Privacy by design in practice: How "just enough" data beats "just in case" collection

This article is based on Matt Gershoff‘s session at Piwik PRO Day 2025. Matt is the CEO and co-founder of Conductrics, an experimentation and customer insight platform built for complex, data-centric enterprises. Conductrics unifies full-stack experimentation, transparent machine learning, and direct customer feedback into a single, disciplined workflow – built with privacy-by-design principles at its core.

In analytics, there’s a persistent belief that more data is always better. But what if the opposite is true? What if collecting less data – deliberately, intentionally, with a clear purpose – actually makes your analytics more effective while reducing compliance risk?

This is the central question behind privacy by design, a framework that’s transforming how organizations approach data collection in a world of GDPR, HIPAA, and increasingly strict privacy regulations.

While collecting more data “just in case” feels safer, according to Matt Gershoff, it’s also one of the biggest sources of unnecessary compliance risk, analytical noise, and wasted organizational resources in the analytics industry today.

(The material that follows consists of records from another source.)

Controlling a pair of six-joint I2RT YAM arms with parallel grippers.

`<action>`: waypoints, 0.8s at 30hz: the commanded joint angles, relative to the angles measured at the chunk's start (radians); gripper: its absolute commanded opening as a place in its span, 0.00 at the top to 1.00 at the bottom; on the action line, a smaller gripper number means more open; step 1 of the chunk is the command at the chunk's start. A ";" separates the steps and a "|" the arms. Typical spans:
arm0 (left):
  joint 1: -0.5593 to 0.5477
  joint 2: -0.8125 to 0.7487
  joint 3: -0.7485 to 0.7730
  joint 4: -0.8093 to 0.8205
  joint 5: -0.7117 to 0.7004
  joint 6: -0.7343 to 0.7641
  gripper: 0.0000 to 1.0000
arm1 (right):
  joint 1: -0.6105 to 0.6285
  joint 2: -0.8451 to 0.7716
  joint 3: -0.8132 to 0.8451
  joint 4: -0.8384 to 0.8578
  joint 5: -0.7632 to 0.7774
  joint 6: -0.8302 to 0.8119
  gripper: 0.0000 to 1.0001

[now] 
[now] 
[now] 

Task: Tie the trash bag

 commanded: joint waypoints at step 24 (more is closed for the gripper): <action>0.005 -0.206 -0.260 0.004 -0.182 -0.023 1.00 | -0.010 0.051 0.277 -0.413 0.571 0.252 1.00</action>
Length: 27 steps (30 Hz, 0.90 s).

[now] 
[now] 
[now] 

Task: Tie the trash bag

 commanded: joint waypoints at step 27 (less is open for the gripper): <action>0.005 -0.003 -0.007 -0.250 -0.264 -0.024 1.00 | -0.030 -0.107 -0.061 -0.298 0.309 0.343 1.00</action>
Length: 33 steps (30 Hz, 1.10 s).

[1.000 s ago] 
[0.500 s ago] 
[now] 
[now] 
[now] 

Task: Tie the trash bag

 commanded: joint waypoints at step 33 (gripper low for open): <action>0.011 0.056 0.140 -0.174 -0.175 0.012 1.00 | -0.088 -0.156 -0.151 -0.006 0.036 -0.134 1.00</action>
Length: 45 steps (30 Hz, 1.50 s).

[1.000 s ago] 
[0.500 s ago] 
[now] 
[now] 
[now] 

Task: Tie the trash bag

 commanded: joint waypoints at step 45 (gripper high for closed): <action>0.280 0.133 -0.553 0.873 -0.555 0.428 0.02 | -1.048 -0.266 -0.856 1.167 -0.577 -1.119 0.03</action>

His approach of “just enough” data collection is more intentional, more aligned with privacy regulation, and often more analytically effective.

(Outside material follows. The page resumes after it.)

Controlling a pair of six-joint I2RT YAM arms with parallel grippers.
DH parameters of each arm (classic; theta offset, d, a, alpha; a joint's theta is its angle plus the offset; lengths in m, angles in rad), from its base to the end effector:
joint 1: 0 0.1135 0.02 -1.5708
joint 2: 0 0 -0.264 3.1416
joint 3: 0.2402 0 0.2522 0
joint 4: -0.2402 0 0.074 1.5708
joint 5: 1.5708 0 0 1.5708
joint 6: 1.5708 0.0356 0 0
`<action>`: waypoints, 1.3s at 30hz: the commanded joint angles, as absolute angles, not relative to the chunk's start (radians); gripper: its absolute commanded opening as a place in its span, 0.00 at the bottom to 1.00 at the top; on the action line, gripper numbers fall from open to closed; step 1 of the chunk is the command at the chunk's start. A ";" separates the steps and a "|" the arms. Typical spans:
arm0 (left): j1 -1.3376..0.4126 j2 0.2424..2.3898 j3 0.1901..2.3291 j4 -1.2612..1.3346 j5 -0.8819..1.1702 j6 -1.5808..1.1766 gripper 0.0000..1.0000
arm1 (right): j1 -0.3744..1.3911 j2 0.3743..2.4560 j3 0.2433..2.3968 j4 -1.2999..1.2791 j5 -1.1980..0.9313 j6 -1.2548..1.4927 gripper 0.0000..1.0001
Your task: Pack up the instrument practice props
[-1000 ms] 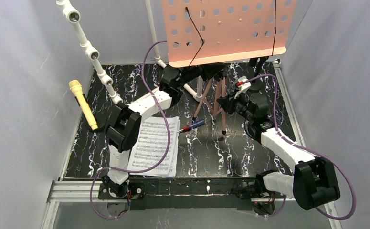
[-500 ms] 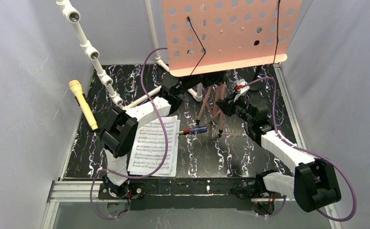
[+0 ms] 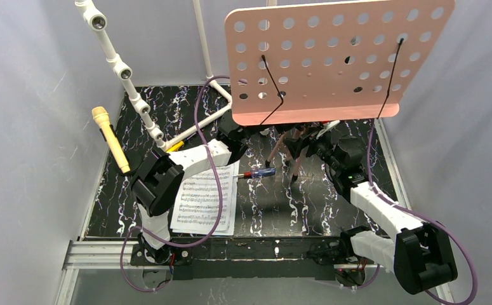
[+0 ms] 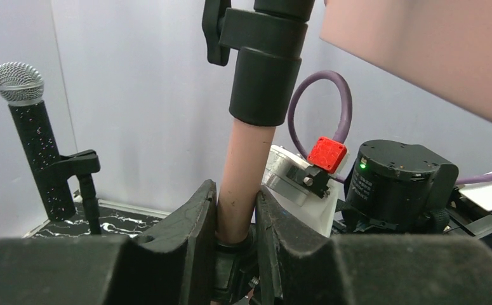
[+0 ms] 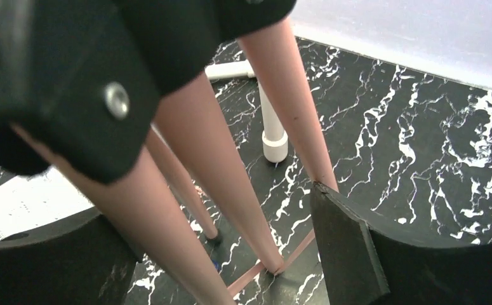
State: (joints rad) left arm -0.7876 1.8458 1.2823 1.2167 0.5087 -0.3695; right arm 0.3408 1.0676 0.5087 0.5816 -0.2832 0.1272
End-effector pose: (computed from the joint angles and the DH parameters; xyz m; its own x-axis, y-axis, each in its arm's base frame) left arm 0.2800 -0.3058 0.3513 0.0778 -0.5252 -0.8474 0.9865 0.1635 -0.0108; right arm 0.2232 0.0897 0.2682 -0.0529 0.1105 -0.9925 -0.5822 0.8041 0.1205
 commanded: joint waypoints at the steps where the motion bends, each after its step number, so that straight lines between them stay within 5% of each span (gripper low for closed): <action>1: -0.815 1.746 1.303 1.301 0.487 -0.414 0.00 | 0.341 1.052 0.564 0.702 -0.276 0.147 0.99; 20: -0.824 1.711 1.285 1.247 0.354 -0.619 0.00 | 0.341 1.120 0.607 0.884 -0.302 0.178 0.98; 31: -0.824 1.703 1.307 1.224 0.312 -0.594 0.00 | 0.341 1.122 0.540 0.902 -0.308 0.198 0.69; 36: -0.824 1.716 1.339 1.200 0.310 -0.602 0.00 | 0.341 1.093 0.472 0.886 -0.305 0.196 0.66; 39: -0.823 1.721 1.341 1.201 0.321 -0.612 0.00 | 0.342 1.091 0.443 0.887 -0.304 0.199 0.73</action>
State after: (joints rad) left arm -0.8150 1.8027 1.2736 1.1114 0.3630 -0.5255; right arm 0.3424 1.1034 0.4976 0.9215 -0.3264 0.1310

In this article, you’ll learn:

Why data minimization principles improve analytics quality, not just compliance
How to calculate the marginal value of data before collecting it
Practical techniques for privacy-preserving analytics, like K-anonymity and data binning
How to implement privacy by design without sacrificing analytical power

What is Privacy by Design?

Privacy by Design is an approach that embeds privacy and data protection into systems, processes, and technologies from the outset rather than adding them as an afterthought.

Why “just in case” data collection creates more problems than it solves

Matt Gershoff describes what he calls a data maximalist culture – the instinct to collect for all possible future questions rather than for specific, defined ones:

“There’s not an explicit task we’re trying to solve. It’s we’re collecting data for all possible future questions. Not for this question, not for specific questions, but we just want to have the data for it – just in case.”

The shadow objective behind this approach is maximum optionality: keeping every possible door open, regardless of whether you’ll ever walk through it.

Data maximalism comes with hidden costs, which can be especially severe for organizations operating in regulated industries, such as healthcare, finance or government. The most notable risks include:

Compliance exposure: The more granular and identifiable your data, the greater your risk under GDPR, HIPAA, and other privacy regulations. Healthcare organizations paid over $100 million in HIPAA fines between 2023 and 2025 due to tracking violations, with individual penalties reaching up to $2.1 million.
Analytical noise: More data doesn’t necessarily mean better answers. Most additional data points add complexity without improving the signal.
The gambler’s fallacy: Teams believe “just one more data point” will unlock massive value, when the payoff rarely arrives.

“It’s just that next hand where there’s this huge payoff… if I just had one more bit of data, then I’d be able to unlock all this value.”

The alternative is Privacy by Design – a framework developed by Dr. Ann Cavoukian in 1997 and later codified in Article 25 of the GDPR. While many organizations view it as a compliance checkbox, it’s actually a methodology for building better systems from the ground up.

The framework’s second principle, privacy as the default, has three practical implications:

Minimize what you collect. Only gather personally identifiable information (PII) that is directly needed to answer the question at hand. If aggregate data will do, don’t collect individual-level data.
Start non-identifiable by default. Your systems should begin with the least identifying data possible and increase granularity only when there’s a specific, justified reason to do so.
Reduce linkability. Don’t connect all of your data simply because you can. Many analytical questions can be answered on partitioned, decoupled datasets without ever linking back to an individual.

Data minimization in practice: Calculating the marginal value of data

Before adding a new data point, Gershoff recommends asking: What would we lose if we didn’t have it?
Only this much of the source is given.